In the same way, the excellent chapter by Akira Hashimoto about the ‘Japanese Gheel’ opens up the archives of one site to shed light on many places and performances of psychiatric care, including the many visitors to Gheel in Belgium who transported new ways of thinking about extra-institutional care to their various sites. Mueller’s chapter also investigates forms of family or ‘open care’, this time in Belgium, France and Germany between 1880 and 1980, suggesting that the historiography of this topic warrants further investigation. Making links between places, Mueller shows, extends our knowledge about a diversity of practices that were also shared between countries on the continent.
Several chapters convey readers to the dark worlds of past trauma, wartime abuses and morally repugnant forms of institutional ‘care’. We also delve into emotional worlds of depression and the intersecting belief systems of Western and Japanese modes of emotional expression.

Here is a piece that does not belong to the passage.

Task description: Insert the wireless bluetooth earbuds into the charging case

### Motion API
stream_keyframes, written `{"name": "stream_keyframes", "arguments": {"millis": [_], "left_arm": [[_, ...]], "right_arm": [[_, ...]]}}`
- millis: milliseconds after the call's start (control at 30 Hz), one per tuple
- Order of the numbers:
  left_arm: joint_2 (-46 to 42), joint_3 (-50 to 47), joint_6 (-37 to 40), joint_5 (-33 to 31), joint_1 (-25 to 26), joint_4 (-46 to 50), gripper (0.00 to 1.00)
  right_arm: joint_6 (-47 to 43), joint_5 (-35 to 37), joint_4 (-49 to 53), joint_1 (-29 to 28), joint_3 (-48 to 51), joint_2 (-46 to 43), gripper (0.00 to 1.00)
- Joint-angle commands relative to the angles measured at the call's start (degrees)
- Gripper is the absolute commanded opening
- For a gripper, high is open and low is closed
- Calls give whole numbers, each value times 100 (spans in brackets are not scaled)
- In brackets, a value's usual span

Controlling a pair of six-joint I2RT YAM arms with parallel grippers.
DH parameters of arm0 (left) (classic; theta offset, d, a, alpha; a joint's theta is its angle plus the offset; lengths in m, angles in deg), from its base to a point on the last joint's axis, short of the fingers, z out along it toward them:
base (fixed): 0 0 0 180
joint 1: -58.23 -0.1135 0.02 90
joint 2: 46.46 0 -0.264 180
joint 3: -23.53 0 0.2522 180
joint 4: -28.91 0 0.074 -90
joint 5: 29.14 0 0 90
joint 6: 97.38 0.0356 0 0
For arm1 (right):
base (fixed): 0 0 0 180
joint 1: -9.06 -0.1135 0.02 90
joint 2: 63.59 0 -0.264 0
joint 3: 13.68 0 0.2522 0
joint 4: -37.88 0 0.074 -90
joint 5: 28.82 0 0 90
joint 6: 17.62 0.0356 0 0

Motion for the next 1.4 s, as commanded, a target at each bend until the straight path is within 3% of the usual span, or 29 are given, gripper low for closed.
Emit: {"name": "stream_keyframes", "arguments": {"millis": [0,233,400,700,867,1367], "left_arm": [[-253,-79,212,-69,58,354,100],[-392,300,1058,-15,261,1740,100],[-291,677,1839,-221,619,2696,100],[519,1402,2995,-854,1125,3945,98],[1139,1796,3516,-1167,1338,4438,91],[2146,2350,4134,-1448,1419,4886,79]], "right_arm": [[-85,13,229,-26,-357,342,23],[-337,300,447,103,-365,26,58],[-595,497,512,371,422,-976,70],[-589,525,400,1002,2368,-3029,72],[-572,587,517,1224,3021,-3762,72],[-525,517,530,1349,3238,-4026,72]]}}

Finally, the case of colonial Fiji provided by Jacqui Leckie addresses the methodological questions of comparison head-on, and in this respect it is a superb chapter which makes the important and much-needed connections between the different forms of comparison mentioned earlier. Leckie is able to navigate the debates about networks, entangled histories and comparison in a manner other chapters do not quite achieve. Perhaps this is because historians of the Pacific and Australasia have been at the vanguard of historiographical developments which make meaningful the very notion of comparison. Leckie’s chapter also traces a story of imperial world psychiatry which is transferred into the Pacific, making this a useful way to end this review of the book: it is in the colonial setting that transnational, transcolonial and truly comparative work resonates the most.
The histories of psychiatry told here are rich, innovative and moving. Even read together, and with the Introduction as a guide, the chapters may not fully explain the significance of ‘comparison’ for psychiatry’s history, but the very act of producing this book has elicited some fascinating pieces of writing and scholarship, and has showcased these in a volume of impressive depth and scope.